What needs to be done –
In the listing below, start your output at the line with "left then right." and end it after the line with "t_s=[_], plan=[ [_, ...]", copying every line exactly.

= Beginning of Section =

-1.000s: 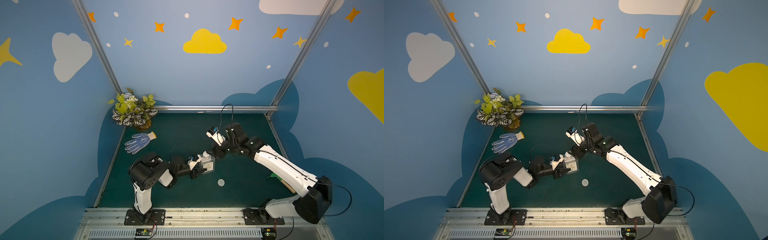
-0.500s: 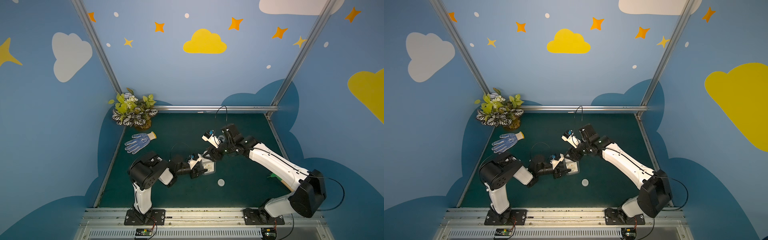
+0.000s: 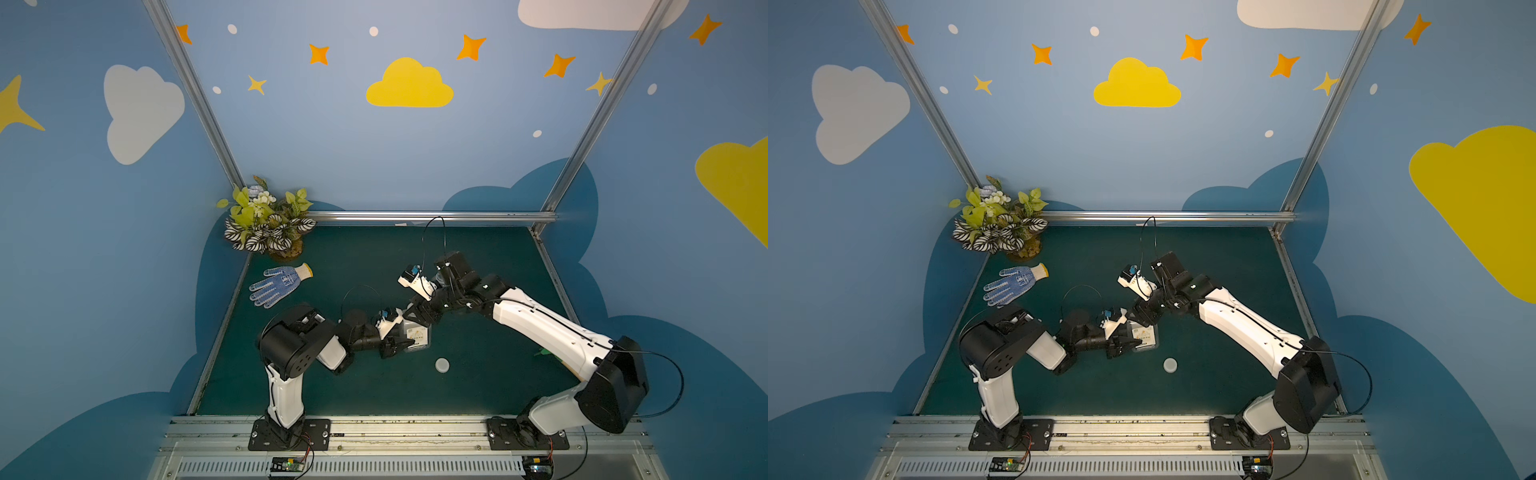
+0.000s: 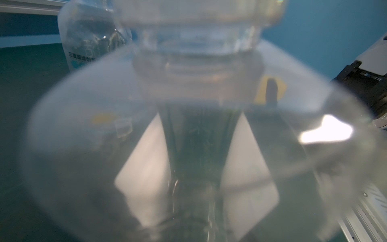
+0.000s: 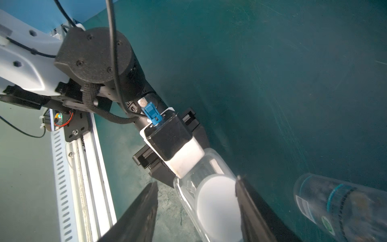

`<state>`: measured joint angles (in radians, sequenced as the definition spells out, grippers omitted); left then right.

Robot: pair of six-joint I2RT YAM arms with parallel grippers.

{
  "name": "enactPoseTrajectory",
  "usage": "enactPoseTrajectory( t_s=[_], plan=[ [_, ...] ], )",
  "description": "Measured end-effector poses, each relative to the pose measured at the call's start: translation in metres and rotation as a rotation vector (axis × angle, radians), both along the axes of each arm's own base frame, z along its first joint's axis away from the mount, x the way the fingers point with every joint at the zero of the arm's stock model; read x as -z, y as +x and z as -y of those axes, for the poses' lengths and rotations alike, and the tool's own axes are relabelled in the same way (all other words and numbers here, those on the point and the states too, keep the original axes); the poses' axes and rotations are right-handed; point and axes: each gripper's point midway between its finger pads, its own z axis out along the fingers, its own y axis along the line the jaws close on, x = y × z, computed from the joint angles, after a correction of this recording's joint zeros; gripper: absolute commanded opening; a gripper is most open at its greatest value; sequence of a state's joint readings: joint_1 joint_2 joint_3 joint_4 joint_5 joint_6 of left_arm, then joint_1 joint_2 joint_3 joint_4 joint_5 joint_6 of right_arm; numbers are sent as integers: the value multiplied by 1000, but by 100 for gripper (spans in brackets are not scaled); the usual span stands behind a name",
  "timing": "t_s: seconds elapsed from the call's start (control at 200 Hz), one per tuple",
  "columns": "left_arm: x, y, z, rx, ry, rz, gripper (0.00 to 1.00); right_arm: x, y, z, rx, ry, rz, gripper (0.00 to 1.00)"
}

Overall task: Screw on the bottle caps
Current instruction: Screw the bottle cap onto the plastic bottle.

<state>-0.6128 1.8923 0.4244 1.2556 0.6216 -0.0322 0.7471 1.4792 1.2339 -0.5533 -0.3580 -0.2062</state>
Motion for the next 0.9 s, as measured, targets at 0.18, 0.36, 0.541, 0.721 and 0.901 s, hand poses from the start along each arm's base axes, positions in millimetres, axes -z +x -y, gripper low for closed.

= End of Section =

Task output –
`<state>`: measured joint angles (in radians, sequenced as the definition spells out, grippers omitted); left then right.

Robot: pair of six-joint I2RT YAM arms with parallel grippers.

{
  "name": "enactPoseTrajectory",
  "usage": "enactPoseTrajectory( t_s=[_], plan=[ [_, ...] ], )",

No more work is required for the exercise.